ASSIGNMENT. Of all the lines in the entries, how many carry the word "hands"? The reply is that number and no more.

Items from a data source
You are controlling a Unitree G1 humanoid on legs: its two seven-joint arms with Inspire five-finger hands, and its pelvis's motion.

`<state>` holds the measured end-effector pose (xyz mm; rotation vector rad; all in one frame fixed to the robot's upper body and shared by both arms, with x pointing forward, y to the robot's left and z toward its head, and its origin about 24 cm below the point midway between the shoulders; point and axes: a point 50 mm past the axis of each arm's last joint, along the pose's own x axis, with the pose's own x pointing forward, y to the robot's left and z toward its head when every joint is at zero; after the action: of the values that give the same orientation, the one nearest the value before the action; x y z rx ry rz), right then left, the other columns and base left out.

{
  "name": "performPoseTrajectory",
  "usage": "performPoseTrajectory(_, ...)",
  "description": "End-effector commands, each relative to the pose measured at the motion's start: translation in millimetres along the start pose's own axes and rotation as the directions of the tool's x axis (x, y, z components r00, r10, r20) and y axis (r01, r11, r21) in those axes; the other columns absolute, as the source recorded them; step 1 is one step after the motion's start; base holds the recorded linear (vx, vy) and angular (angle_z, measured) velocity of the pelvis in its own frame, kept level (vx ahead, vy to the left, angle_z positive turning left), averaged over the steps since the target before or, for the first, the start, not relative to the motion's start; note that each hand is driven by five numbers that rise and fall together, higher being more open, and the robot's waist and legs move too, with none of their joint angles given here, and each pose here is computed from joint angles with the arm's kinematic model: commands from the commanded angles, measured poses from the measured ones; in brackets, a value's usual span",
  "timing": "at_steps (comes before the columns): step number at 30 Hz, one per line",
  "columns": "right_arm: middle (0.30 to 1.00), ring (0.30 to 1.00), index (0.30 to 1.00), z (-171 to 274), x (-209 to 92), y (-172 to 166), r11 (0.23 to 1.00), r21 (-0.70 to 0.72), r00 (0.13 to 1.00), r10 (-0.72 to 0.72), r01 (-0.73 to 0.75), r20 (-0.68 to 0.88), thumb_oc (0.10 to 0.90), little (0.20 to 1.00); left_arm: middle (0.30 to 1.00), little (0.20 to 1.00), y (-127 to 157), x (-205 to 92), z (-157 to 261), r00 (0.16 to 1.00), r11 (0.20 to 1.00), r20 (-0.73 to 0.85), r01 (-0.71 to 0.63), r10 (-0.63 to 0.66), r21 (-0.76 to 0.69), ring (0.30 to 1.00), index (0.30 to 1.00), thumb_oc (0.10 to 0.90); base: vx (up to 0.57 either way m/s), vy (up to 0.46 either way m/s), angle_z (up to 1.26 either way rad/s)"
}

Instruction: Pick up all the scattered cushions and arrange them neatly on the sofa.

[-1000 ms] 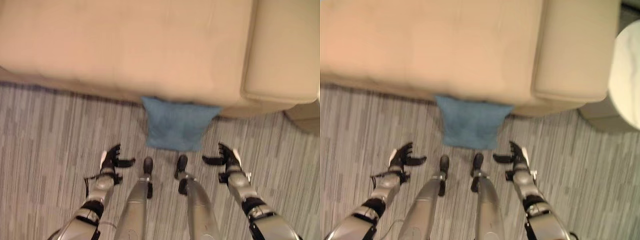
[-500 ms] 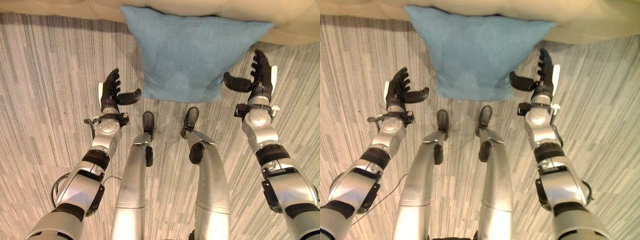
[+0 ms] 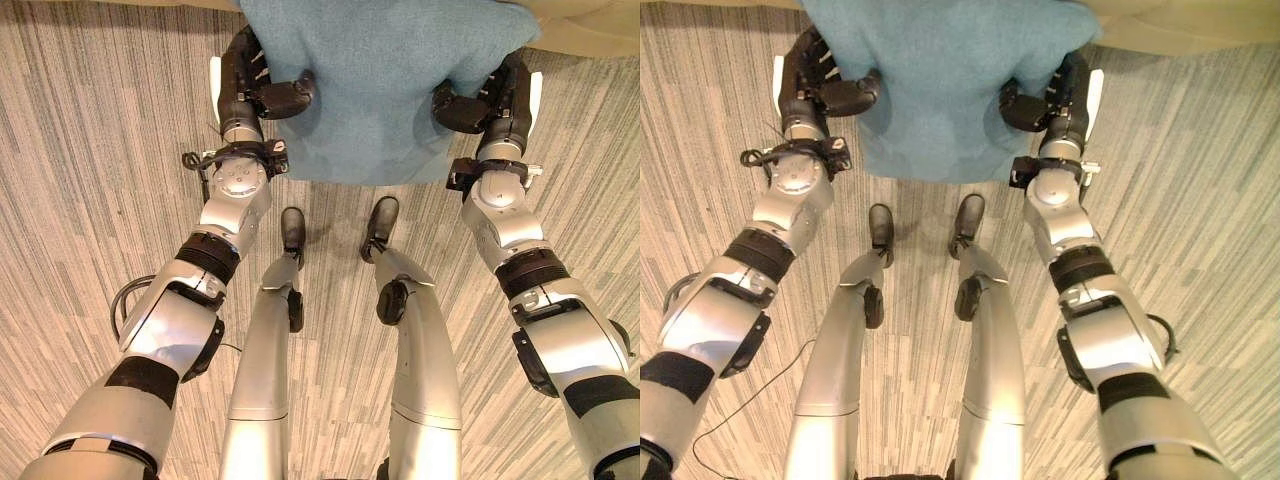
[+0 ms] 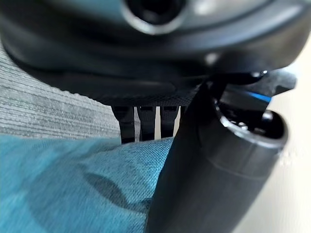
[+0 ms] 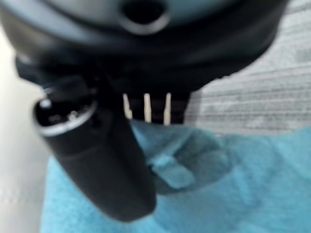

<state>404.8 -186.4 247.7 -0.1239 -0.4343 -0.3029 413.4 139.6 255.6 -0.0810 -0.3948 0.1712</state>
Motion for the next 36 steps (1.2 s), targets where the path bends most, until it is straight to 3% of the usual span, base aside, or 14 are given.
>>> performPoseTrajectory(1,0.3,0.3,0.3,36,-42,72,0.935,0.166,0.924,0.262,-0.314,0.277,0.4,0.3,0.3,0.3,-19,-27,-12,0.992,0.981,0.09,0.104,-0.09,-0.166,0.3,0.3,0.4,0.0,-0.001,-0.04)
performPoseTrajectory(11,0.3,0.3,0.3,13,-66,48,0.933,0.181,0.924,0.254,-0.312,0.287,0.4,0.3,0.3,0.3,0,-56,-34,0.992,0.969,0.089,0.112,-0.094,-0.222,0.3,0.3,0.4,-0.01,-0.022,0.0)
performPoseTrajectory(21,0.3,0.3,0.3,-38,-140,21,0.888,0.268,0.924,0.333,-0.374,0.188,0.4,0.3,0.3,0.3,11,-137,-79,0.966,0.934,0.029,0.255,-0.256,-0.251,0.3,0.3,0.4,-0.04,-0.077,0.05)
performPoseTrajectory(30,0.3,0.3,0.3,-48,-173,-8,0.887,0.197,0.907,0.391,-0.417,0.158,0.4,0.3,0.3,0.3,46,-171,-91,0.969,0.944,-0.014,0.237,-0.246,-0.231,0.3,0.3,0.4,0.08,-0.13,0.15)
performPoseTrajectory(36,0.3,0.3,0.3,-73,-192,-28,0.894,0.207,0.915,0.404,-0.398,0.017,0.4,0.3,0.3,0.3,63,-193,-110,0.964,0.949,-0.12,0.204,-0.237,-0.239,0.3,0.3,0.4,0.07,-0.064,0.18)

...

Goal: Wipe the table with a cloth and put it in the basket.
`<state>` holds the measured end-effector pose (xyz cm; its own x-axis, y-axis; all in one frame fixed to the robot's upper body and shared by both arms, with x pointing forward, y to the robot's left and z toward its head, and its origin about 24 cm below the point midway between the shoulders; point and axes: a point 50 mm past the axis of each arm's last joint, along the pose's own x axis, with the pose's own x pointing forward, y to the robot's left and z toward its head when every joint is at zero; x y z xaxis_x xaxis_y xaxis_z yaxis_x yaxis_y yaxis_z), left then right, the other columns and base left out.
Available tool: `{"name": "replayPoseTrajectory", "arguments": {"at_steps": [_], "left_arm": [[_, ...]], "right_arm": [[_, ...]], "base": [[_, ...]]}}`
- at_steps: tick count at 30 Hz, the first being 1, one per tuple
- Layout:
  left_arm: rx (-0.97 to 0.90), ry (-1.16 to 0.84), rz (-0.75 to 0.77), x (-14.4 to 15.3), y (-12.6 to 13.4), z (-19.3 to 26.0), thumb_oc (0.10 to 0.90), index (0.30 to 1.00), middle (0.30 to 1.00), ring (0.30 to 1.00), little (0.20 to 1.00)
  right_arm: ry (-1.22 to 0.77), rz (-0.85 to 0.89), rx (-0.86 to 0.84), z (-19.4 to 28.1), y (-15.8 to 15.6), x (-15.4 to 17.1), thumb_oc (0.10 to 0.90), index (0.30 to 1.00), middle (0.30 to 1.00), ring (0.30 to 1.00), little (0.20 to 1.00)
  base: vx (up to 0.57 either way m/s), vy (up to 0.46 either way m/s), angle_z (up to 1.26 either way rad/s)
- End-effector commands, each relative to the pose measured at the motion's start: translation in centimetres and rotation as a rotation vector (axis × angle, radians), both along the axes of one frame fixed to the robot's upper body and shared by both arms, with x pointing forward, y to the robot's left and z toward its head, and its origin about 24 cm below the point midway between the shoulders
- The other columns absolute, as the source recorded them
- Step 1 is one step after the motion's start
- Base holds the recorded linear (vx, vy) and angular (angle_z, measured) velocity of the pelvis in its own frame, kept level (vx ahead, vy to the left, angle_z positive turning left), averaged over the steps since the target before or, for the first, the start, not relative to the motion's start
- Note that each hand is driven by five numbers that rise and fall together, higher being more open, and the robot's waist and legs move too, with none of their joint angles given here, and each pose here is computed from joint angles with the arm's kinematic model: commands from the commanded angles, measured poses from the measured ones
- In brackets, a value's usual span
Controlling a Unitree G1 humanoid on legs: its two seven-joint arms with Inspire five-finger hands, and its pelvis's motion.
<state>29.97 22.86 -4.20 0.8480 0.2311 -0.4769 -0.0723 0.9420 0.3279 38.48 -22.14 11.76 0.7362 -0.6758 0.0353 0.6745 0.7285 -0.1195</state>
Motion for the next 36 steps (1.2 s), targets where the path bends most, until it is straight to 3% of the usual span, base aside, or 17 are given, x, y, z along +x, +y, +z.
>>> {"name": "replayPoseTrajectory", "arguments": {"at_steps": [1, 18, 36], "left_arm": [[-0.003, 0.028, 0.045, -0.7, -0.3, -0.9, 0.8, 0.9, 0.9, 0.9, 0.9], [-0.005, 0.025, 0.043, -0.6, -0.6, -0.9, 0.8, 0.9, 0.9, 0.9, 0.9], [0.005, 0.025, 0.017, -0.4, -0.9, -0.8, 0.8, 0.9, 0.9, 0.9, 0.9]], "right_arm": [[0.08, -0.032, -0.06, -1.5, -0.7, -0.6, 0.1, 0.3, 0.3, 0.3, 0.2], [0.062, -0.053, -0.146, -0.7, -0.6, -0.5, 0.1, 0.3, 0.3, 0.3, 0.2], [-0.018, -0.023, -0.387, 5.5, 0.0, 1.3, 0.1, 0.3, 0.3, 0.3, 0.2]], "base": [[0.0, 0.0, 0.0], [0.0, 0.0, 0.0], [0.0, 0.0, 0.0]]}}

ANSWER FOR THIS EXERCISE. 2